Looking into the eyes of birds has shown that each species has a different way of extracting information from the world about them and that this is tuned primarily to the exacting tasks of foraging and being able to control the position of their bill with high accuracy. Controlling flight and getting an overview of the world ahead and below is a minor consideration in driving the evolution of birds'-eye views.

Iceland Gull
Rather than looking ahead or below, flying birds are paying more attention to detecting food or close objects, such as predators (Photo: Steve Hopper)

"The cliché the Bird's-Eye View needs a makeover — the prime shaper of bird vision turns out to be the locating of objects close by, estimating how long it will take the bill tip to reach them, and ensuring that the bill arrives bang on target," said Professor Graham Martin from the University of Birmingham, the author of this survey on bird vision. "Seeing what lies ahead and below in flight is not that important; what occupies most birds are near things, close objects that are edible, or chicks in the nest. Detecting and locating them with high accuracy are what drives the overall visual capacities of birds."

Professor Martin has reviewed work on bird vision that he and others have conducted over the last 30 years. "At one time I followed the traditional view that the challenges of flight have been the real driving force in the evolution of how birds see the world, but now I argue that it is all to do with close objects and controlling the bird's bill. Getting to a nearby object and opening the bill at the right moment to grasp it with a high degree of precision is what is really important, next most important is detecting whether a predator is coming, third is whether the bird can place food accurately in its chick's mouth, and only last do the requirements for controlling flight, and looking out ahead and below have any bearing on how birds see the world."
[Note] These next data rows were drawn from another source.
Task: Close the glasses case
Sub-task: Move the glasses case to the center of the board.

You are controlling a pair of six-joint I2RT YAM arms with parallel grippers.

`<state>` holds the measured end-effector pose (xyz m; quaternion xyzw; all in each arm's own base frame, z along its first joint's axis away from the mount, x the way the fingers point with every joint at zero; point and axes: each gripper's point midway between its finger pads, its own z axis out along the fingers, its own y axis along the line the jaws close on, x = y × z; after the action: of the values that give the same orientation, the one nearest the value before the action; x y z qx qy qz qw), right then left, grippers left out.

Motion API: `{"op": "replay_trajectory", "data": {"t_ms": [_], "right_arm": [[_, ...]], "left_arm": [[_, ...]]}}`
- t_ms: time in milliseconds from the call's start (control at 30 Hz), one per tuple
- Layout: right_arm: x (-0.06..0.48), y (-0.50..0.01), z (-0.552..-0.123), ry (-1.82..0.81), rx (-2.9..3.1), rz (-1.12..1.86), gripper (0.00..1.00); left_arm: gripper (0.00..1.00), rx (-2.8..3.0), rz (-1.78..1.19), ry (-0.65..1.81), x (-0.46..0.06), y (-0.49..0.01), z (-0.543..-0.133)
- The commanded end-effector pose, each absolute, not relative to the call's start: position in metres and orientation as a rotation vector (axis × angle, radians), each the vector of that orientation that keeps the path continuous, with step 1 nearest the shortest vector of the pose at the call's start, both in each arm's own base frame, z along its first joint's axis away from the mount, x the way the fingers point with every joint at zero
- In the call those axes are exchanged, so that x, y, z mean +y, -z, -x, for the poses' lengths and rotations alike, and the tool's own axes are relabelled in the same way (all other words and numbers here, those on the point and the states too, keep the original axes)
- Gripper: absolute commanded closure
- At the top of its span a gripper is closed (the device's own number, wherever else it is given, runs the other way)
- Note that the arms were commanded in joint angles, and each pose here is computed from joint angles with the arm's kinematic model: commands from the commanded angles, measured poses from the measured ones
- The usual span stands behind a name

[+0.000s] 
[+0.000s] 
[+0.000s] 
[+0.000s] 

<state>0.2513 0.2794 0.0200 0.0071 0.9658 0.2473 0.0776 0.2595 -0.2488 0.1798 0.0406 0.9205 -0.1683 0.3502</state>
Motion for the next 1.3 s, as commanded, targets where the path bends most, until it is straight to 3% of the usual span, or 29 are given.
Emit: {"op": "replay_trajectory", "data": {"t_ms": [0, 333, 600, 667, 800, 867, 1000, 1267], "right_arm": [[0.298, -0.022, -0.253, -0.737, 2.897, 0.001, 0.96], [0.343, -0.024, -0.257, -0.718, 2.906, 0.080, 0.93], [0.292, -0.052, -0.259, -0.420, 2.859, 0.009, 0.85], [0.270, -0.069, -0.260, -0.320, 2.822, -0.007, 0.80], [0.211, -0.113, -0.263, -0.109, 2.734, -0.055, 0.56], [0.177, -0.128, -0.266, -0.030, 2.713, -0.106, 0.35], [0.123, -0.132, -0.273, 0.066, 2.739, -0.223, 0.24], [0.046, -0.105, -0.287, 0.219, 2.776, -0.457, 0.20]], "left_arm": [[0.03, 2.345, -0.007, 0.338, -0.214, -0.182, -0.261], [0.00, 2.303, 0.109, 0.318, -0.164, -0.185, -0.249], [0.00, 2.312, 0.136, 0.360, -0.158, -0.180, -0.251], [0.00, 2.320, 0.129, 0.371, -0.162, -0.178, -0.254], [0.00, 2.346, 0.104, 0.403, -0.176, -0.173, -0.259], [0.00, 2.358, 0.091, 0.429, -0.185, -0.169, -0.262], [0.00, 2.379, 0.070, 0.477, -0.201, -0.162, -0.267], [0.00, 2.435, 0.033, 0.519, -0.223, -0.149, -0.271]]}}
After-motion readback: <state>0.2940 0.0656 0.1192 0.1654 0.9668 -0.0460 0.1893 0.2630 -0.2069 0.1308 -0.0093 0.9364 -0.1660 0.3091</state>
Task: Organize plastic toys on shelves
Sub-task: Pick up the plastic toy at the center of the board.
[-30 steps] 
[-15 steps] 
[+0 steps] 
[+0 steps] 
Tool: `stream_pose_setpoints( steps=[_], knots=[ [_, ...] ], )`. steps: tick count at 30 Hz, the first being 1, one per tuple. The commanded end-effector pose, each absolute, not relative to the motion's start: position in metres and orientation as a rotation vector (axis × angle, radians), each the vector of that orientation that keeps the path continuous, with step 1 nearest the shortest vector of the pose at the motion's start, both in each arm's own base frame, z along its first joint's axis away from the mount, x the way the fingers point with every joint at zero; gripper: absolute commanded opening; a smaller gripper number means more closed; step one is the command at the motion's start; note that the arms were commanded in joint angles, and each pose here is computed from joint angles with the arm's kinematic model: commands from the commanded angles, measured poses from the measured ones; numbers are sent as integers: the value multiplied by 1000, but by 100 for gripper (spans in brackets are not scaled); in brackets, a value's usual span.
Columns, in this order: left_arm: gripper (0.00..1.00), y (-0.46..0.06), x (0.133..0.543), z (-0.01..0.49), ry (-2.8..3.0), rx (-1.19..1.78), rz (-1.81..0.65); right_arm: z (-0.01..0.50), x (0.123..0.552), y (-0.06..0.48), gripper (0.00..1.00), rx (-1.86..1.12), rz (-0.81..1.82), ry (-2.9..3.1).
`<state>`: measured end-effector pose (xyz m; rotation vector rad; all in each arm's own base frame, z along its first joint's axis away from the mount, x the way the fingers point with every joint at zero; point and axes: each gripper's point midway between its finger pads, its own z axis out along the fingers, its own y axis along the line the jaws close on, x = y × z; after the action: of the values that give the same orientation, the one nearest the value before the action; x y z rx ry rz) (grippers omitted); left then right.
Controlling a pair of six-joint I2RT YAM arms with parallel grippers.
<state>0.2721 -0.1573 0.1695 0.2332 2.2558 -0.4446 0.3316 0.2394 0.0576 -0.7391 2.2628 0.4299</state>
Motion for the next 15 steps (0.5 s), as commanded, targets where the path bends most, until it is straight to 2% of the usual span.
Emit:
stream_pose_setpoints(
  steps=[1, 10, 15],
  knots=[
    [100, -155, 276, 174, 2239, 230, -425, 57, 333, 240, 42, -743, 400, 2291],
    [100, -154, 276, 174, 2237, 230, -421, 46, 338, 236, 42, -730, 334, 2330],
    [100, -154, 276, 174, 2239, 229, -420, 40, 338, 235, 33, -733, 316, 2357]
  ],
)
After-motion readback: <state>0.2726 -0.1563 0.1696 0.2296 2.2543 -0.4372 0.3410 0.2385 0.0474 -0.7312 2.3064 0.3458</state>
"Humans have always been fascinated and envious of birds' ability to fly, and we have assumed that it is a challenging task that really requires seeing the world in a special way," continued Professor Martin. "We have always assumed that a bird's-eye view is what we experience when looking down from a height, when all is made clear and simple to us, hence the popular notion of a bird's-eye view," he explained. "But flight is just one aspect of birds' daily lives; finding food and detecting predators are the real all-day, everyday survival tasks of birds, and it now seems clear that birds'-eye views are tuned to these tasks, not to flight and getting the overall picture of what lies ahead and below."

"The subtlety of simple eyes: the tuning of visual fields to perceptual challenges in birds", in Philosophical Transactions of the Royal Society B, will be published online on 6th January 2014.